- Opening Delimiter -

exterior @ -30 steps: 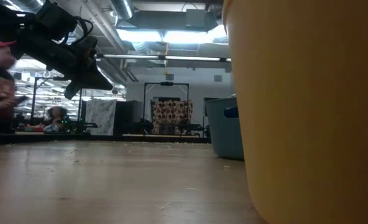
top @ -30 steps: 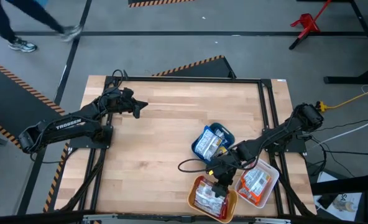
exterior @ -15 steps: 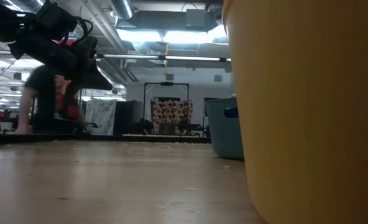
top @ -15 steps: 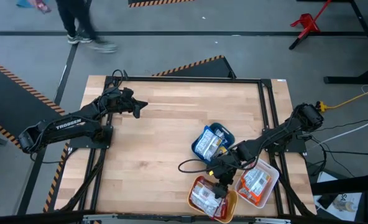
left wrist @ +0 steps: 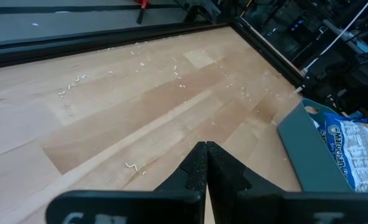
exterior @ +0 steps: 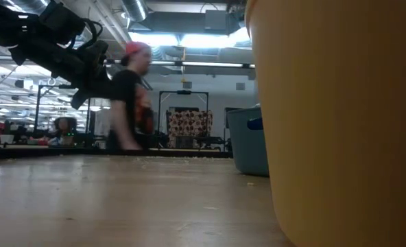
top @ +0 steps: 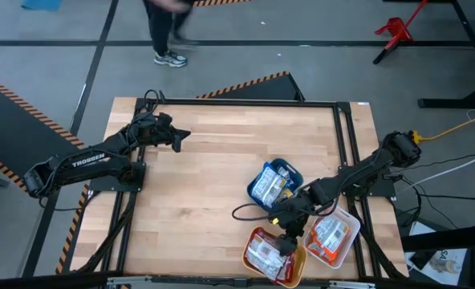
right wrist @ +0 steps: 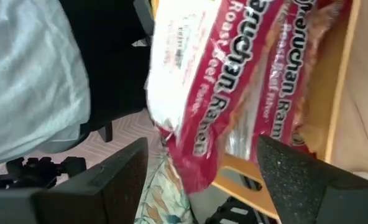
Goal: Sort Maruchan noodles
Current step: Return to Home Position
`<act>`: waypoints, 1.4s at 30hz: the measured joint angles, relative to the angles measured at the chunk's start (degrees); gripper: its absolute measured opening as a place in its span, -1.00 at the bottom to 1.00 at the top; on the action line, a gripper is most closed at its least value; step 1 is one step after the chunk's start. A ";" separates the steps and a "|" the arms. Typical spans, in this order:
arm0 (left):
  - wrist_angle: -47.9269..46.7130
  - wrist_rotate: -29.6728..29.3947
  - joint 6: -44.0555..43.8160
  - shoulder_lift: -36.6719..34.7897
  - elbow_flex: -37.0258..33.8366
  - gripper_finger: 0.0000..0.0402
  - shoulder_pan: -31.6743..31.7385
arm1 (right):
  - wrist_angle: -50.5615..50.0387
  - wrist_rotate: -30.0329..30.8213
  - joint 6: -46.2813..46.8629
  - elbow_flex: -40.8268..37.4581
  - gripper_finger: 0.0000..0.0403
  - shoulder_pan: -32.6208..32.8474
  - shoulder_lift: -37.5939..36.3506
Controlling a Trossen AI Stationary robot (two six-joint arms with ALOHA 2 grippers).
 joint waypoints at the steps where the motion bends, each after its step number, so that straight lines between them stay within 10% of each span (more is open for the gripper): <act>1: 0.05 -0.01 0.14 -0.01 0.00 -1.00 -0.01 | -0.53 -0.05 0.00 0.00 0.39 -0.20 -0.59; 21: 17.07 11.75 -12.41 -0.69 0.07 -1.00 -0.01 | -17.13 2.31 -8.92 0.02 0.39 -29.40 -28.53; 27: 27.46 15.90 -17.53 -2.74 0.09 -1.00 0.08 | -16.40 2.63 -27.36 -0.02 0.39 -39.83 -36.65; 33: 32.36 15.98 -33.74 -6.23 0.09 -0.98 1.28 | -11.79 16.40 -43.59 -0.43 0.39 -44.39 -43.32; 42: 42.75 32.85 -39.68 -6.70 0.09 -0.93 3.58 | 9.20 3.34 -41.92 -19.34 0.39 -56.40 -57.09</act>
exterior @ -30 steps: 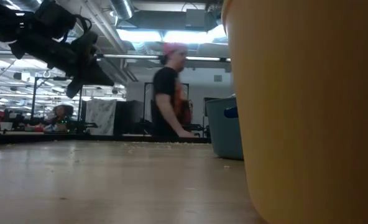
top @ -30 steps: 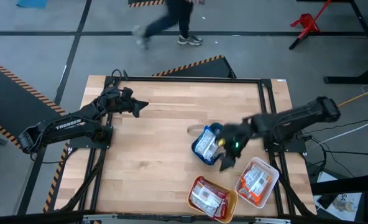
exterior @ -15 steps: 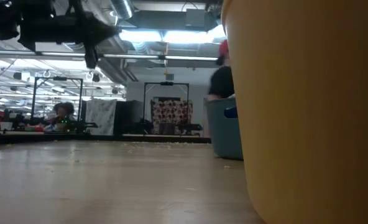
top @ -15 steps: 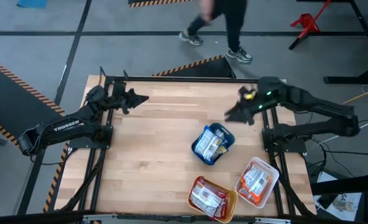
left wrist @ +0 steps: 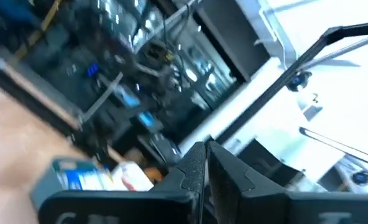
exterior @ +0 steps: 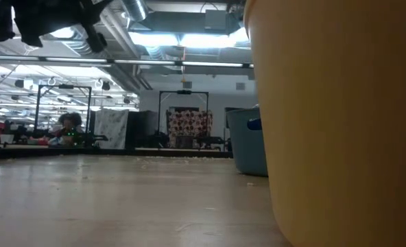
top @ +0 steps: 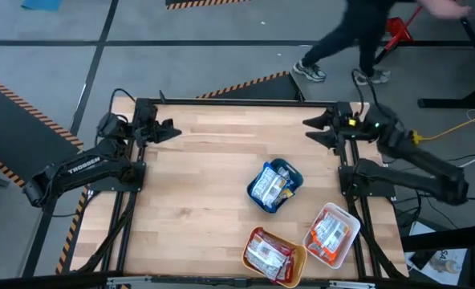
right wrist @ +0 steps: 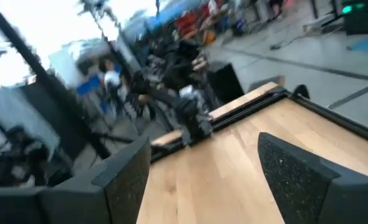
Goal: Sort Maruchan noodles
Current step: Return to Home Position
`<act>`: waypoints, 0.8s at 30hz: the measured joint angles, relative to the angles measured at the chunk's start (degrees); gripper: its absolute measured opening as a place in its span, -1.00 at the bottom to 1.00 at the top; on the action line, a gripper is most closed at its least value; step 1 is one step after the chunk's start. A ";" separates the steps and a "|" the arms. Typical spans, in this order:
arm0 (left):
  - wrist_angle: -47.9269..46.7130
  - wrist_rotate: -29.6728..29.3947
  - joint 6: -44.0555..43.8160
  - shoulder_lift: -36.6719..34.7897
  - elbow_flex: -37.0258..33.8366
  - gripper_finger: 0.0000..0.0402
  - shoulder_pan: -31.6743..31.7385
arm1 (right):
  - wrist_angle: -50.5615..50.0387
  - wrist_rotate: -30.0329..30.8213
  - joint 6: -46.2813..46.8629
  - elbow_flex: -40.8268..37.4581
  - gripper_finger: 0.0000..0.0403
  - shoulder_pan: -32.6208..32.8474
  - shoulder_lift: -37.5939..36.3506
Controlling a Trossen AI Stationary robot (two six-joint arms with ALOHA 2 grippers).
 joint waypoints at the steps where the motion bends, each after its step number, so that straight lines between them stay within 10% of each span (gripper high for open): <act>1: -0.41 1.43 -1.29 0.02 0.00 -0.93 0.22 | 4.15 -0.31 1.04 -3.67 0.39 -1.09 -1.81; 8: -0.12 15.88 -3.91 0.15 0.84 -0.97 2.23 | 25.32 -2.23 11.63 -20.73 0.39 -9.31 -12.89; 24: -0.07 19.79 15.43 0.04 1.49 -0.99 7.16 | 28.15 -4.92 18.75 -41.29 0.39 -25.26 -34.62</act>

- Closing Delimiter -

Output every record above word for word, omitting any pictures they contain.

OUTPUT OF THE TASK
exterior @ -30 steps: 
top @ -30 steps: 
exterior @ -15 steps: 
top @ -15 steps: 
left wrist @ +0 steps: 
exterior @ +0 steps: 
top @ +0 steps: 
right wrist @ +0 steps: 
Goal: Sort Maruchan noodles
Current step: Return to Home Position
`<act>`: waypoints, 1.4s at 30hz: the measured joint angles, relative to the angles measured at the chunk's start (degrees); gripper: its absolute measured opening as a place in its span, -1.00 at the bottom to 1.00 at the top; on the action line, a gripper is most closed at its least value; step 1 is one step after the chunk's start. A ";" separates the steps and a "|" the arms. Typical spans, in this order:
arm0 (left):
  - wrist_angle: -47.9269..46.7130
  - wrist_rotate: -29.6728..29.3947
  - joint 6: -44.0555..43.8160
  - shoulder_lift: -36.6719..34.7897
  - elbow_flex: -37.0258..33.8366
  - gripper_finger: 0.0000..0.0402
  - shoulder_pan: -31.6743..31.7385
arm1 (right):
  - wrist_angle: -50.5615..50.0387
  - wrist_rotate: -30.0329..30.8213
  - joint 6: -46.2813..46.8629
  - elbow_flex: -40.8268..37.4581
  - gripper_finger: 0.0000..0.0403
  - shoulder_pan: -32.6208..32.8474
  - shoulder_lift: -37.5939..36.3506
Controlling a Trossen AI Stationary robot (two six-joint arms with ALOHA 2 grippers).
 joint waypoints at the steps where the motion bends, each after its step number, so that straight lines between them stay within 10% of each span (more is open for the gripper): <act>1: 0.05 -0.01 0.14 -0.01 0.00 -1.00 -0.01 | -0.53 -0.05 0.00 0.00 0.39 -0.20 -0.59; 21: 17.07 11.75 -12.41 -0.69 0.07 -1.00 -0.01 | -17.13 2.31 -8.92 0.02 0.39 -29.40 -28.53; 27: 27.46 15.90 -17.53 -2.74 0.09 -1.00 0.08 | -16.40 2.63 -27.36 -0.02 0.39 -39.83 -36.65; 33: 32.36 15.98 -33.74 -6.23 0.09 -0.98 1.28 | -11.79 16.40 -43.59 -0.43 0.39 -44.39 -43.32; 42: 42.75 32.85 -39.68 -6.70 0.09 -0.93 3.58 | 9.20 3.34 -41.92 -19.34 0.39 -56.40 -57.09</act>
exterior @ -30 steps: 
top @ -30 steps: 
exterior @ -15 steps: 
top @ -15 steps: 
left wrist @ +0 steps: 
exterior @ +0 steps: 
top @ +0 steps: 
right wrist @ +0 steps: 
Goal: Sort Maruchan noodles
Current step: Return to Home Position
`<act>`: waypoints, 0.8s at 30hz: the measured joint angles, relative to the angles measured at the chunk's start (degrees); gripper: its absolute measured opening as a place in its span, -1.00 at the bottom to 1.00 at the top; on the action line, a gripper is most closed at its least value; step 1 is one step after the chunk's start. A ";" separates the steps and a "|" the arms. Typical spans, in this order:
arm0 (left):
  - wrist_angle: -47.9269..46.7130
  - wrist_rotate: -29.6728..29.3947
  - joint 6: -44.0555..43.8160
  - shoulder_lift: -36.6719..34.7897
  - elbow_flex: -37.0258..33.8366
  - gripper_finger: 0.0000..0.0402
  - shoulder_pan: -31.6743..31.7385
arm1 (right):
  - wrist_angle: -50.5615..50.0387
  - wrist_rotate: -30.0329..30.8213
  - joint 6: -46.2813..46.8629
  - elbow_flex: -40.8268..37.4581
  - gripper_finger: 0.0000..0.0403
  - shoulder_pan: -32.6208..32.8474
  - shoulder_lift: -37.5939..36.3506
Controlling a Trossen AI Stationary robot (two six-joint arms with ALOHA 2 grippers).
 joint waypoints at the steps where the motion bends, each after its step number, so that straight lines between them stay within 10% of each span (gripper high for open): <act>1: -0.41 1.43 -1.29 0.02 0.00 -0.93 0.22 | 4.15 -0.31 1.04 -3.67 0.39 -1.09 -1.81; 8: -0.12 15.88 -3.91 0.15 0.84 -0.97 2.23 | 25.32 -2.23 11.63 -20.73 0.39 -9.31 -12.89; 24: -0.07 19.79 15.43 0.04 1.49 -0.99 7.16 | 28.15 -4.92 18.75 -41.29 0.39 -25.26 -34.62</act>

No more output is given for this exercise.